On Eldorado’s second quarter earnings call in early August, Reeg reiterated, “In terms of the Caesars transaction, we have been clear that we are considering, strongly considering, the sale of a Las Vegas Strip asset.”
Reeg, tapped to head the merged company, said any Strip property transaction would take place after the merger deal closes, expected in the first half of next year, “closer to 1 January than 30 June.” If Eldorado does sell any of what it terms Caesars’ “irreplaceable assets on the Strip,” it’s likely to find plenty of buyers.

Caesars’ eight hotels are clustered around the geographic center of the Strip. Flagship Caesars Palace, a trailblazing integrated resort opened in 1966, is located on the west side of the Strip, but the other seven are on the east side, plus The Linq, a retail and entertainment promenade opened in 2014 featuring the Strip’s only zip line and The High Roller, the world’s tallest observation wheel at 550 feet (168 meters), plus land for further development behind it. West of Caesars Palace, it owns the Rio All-Suites Hotel, with 2,520 keys and a 117,300 square foot casino.
“Rio has long been described as being on the block, possibly to be demolished to build something that isn’t a casino,” Convergence Strategy Group Managing Partner Scott Fisher says. “Several of the other casinos are rather dated but have excellent locations, so the real estate values are high.”
Caesars is in the midst of a US$1.2 billion room refurbishment program expected to be completed by 2021.
“I think there will be a few [Strip] properties on the block with conventional wisdom suggesting Planet Hollywood, Paris and Bally’s,” Global Market Advisors Government Affairs Director Brendan Bussmann says. “Most people believe that Caesars will retain the block of Linq, Harrah’s, Flamingo, because of its proximity to Caesars Palace and the Forum Convention Center. There will likely be an existing Strip operator or two that may have an interest in these properties but also new market players are likely to emerge.”

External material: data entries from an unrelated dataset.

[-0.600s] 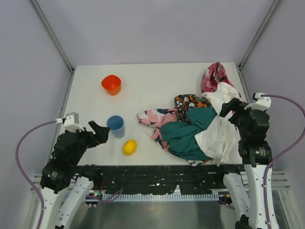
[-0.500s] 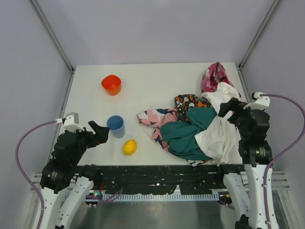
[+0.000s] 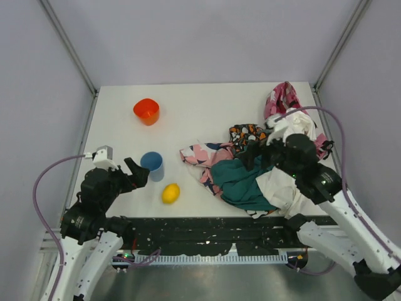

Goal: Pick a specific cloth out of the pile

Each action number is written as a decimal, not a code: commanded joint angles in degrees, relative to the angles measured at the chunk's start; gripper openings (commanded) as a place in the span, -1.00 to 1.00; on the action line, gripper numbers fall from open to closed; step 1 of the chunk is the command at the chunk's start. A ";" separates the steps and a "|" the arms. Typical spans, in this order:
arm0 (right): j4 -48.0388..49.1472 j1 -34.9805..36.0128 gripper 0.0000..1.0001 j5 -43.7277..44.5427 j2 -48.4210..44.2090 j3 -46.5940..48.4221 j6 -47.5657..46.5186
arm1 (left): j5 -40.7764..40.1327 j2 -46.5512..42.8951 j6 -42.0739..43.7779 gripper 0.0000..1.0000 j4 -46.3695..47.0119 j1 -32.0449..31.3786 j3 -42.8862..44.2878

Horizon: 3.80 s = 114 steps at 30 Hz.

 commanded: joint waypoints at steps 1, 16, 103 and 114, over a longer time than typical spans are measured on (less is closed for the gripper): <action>-6.92 24.79 0.90 22.79 11.16 6.95 -10.19 | 2.16 1.30 1.83 0.99 3.57 0.14 -0.30; -11.19 42.79 0.91 26.65 41.07 3.11 -25.43 | 2.34 0.95 3.33 0.99 4.45 0.14 -2.05; 3.86 -35.17 -0.89 30.34 37.21 -5.34 6.75 | 33.80 109.23 -23.83 0.34 45.85 -28.87 50.31; 4.21 -35.17 -0.89 28.32 38.62 -5.60 7.10 | 32.49 113.63 -24.98 -1.00 41.72 -30.10 55.42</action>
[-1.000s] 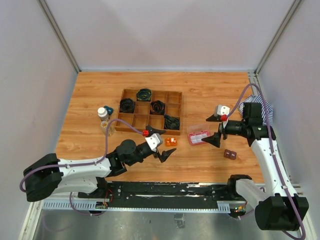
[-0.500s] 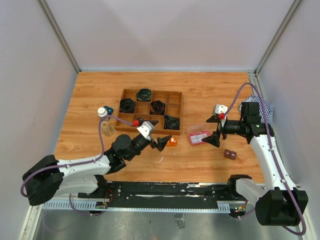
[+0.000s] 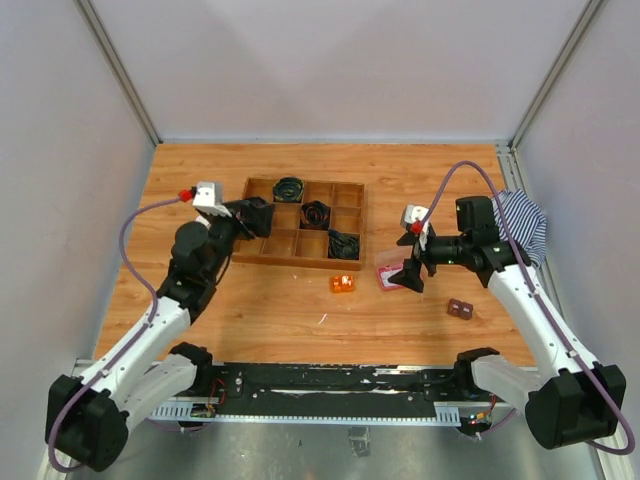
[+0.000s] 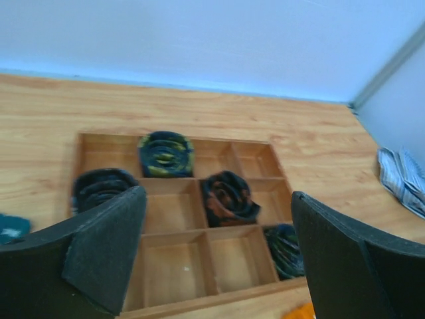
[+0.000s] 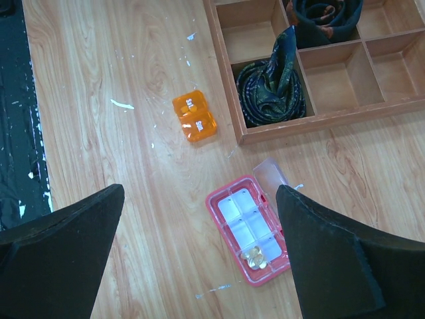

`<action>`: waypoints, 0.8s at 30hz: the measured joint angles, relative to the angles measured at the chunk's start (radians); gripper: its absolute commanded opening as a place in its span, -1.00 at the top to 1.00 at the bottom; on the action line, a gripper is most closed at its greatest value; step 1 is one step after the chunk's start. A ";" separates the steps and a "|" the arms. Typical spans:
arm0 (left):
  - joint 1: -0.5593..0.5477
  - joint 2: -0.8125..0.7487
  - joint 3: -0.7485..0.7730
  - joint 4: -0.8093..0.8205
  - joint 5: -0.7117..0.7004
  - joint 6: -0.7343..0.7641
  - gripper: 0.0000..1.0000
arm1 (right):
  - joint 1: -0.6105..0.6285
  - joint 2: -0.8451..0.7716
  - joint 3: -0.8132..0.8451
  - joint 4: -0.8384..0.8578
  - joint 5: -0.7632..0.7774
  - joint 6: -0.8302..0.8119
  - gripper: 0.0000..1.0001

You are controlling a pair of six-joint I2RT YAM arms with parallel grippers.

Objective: Sort the pills into containers
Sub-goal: Pick up the pill bottle at the center of the board.

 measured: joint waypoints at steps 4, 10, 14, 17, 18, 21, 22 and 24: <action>0.174 0.079 0.148 -0.161 0.059 -0.039 -0.88 | 0.023 0.017 0.020 0.022 0.011 0.052 -0.97; 0.406 0.300 0.402 -0.436 0.152 -0.069 -0.80 | 0.025 0.020 0.021 0.053 0.023 0.089 -0.97; 0.456 0.359 0.438 -0.579 0.140 -0.071 -0.80 | 0.024 0.028 0.019 0.068 0.028 0.095 -0.97; 0.459 0.384 0.446 -0.647 0.126 -0.065 -0.79 | 0.023 0.028 0.014 0.071 0.036 0.096 -0.97; 0.463 0.401 0.454 -0.656 0.121 -0.062 -0.79 | 0.019 0.027 0.012 0.072 0.037 0.096 -0.97; 0.478 0.487 0.506 -0.686 0.099 -0.051 -0.80 | 0.014 0.027 0.003 0.076 0.040 0.096 -0.97; 0.483 0.525 0.526 -0.693 0.084 -0.045 -0.80 | 0.014 0.027 0.002 0.077 0.042 0.095 -0.97; 0.489 0.584 0.546 -0.697 0.053 -0.033 -0.80 | 0.013 0.027 0.001 0.078 0.046 0.095 -0.97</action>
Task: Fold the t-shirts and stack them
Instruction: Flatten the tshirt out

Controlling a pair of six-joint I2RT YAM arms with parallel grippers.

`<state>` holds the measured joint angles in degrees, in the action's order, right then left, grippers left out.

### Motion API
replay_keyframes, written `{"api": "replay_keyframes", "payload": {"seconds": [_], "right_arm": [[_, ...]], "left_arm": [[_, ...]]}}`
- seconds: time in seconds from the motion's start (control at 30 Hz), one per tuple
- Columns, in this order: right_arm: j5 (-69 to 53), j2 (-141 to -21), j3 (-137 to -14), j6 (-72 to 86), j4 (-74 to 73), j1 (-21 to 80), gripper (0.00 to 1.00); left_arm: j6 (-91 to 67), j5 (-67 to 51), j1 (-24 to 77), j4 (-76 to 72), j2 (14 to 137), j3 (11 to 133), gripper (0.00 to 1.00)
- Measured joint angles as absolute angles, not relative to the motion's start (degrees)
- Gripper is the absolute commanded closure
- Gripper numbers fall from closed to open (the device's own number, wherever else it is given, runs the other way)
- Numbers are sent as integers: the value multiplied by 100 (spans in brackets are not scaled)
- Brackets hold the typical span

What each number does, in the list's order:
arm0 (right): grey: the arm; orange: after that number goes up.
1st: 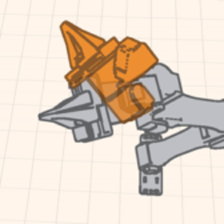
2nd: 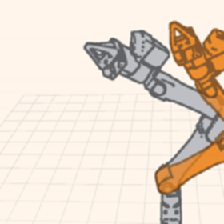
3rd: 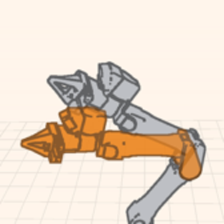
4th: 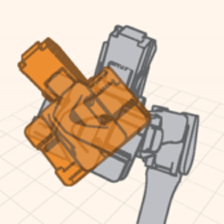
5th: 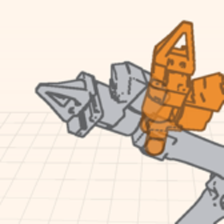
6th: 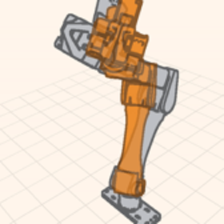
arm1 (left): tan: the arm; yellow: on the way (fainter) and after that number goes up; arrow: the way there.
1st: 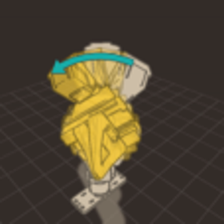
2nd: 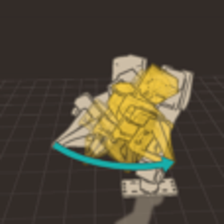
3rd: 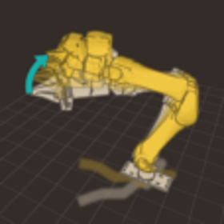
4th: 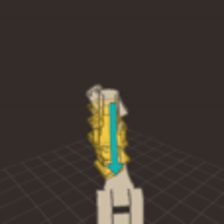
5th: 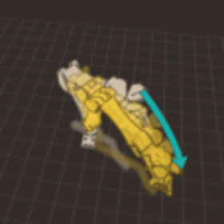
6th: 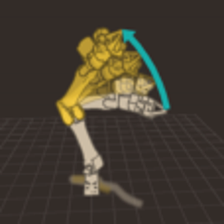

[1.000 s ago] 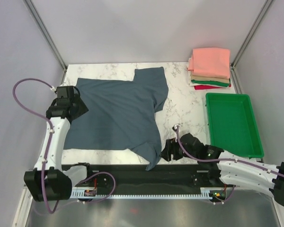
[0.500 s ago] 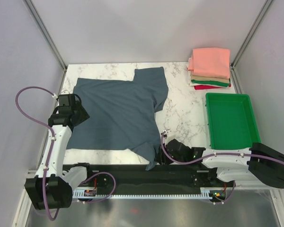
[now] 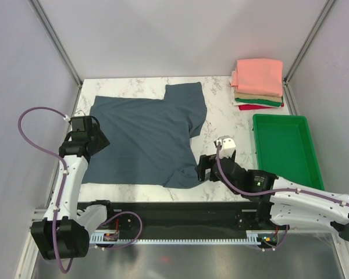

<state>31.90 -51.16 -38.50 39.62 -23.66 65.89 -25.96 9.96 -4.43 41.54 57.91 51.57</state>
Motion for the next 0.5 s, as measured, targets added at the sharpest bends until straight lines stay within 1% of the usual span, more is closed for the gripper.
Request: {"api": "replay_keyframes", "payload": {"seconds": [0.07,0.17,0.2,0.3,0.33,0.4,0.5], "right_arm": [[3260,-5183,-3802,4045,-2462,6589,2],[3063,-5402,-3245,4265,-2416,6591,2],[2991,-5426,-3041,4329,-2421,6591,4],[2661,-5424,-2473,4488,-2392,6589,14],[2561,-5417,-2403,4506,-2359,6589,16],[2366,-5400,-2390,4499,-2213,6608,16],[2327,-5533,-2692,4351,-2143,6716,18]], "left_arm": [[-2596,996,-445,4154,5787,5155,41],[-2596,996,-445,4150,5747,5133,41],[-2596,993,-449,4147,5741,5131,41],[-2596,987,-454,4147,5736,5131,41],[-2593,985,-454,4147,5736,5131,42],[-2596,969,-454,4145,5736,5129,42],[-2596,880,-454,4141,5732,5124,42]]}}
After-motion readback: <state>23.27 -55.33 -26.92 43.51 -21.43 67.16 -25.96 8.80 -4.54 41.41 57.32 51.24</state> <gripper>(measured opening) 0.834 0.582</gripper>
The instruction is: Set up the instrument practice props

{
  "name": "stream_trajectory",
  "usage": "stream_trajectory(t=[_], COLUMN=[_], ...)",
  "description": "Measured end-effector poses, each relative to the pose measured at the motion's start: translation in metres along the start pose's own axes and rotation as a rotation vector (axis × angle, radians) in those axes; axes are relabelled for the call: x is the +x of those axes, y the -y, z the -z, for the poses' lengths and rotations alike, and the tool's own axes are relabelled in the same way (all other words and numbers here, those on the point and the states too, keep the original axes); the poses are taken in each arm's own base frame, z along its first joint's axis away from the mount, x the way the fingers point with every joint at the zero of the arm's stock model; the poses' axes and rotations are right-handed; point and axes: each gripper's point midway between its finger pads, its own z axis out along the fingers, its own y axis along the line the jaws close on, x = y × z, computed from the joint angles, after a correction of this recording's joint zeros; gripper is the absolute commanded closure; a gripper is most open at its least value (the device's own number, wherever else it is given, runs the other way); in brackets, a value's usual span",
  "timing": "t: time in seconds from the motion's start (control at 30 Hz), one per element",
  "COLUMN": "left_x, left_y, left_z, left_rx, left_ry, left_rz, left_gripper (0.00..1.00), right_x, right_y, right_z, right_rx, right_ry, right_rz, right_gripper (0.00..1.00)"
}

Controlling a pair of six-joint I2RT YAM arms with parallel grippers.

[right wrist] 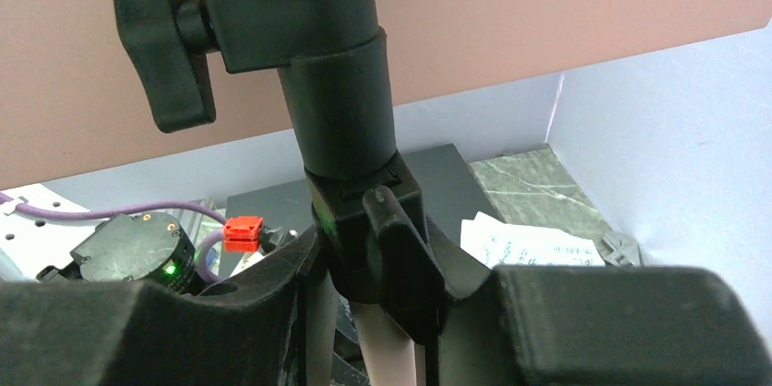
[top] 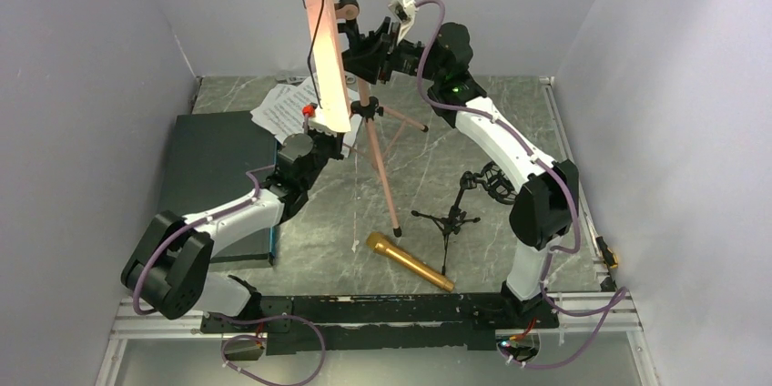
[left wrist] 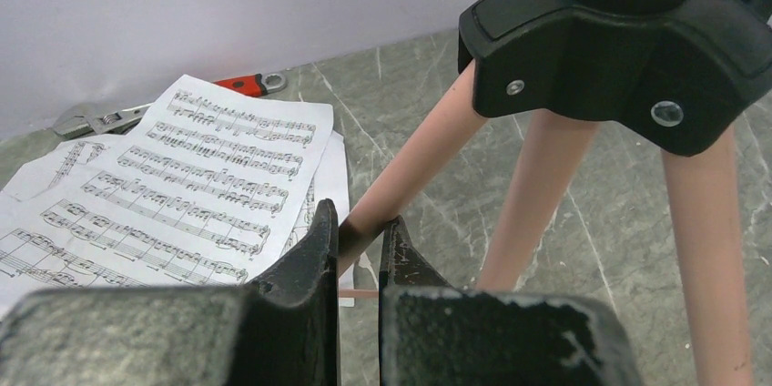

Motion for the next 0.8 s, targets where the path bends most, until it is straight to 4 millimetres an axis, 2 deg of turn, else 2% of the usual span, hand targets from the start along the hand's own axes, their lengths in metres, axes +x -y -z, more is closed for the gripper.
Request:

“Our view is that Eldorado would part with any of the Las Vegas Strip properties for the right price, so we would say any and all are on the table,” Union Gaming Director John DeCree says. “In terms of potential buyers, the pool is also quite large. During the Caesars sale process, Landry’s Tillman Fertitta – who owns the Golden Nugget Casinos – made a bid for Caesars.”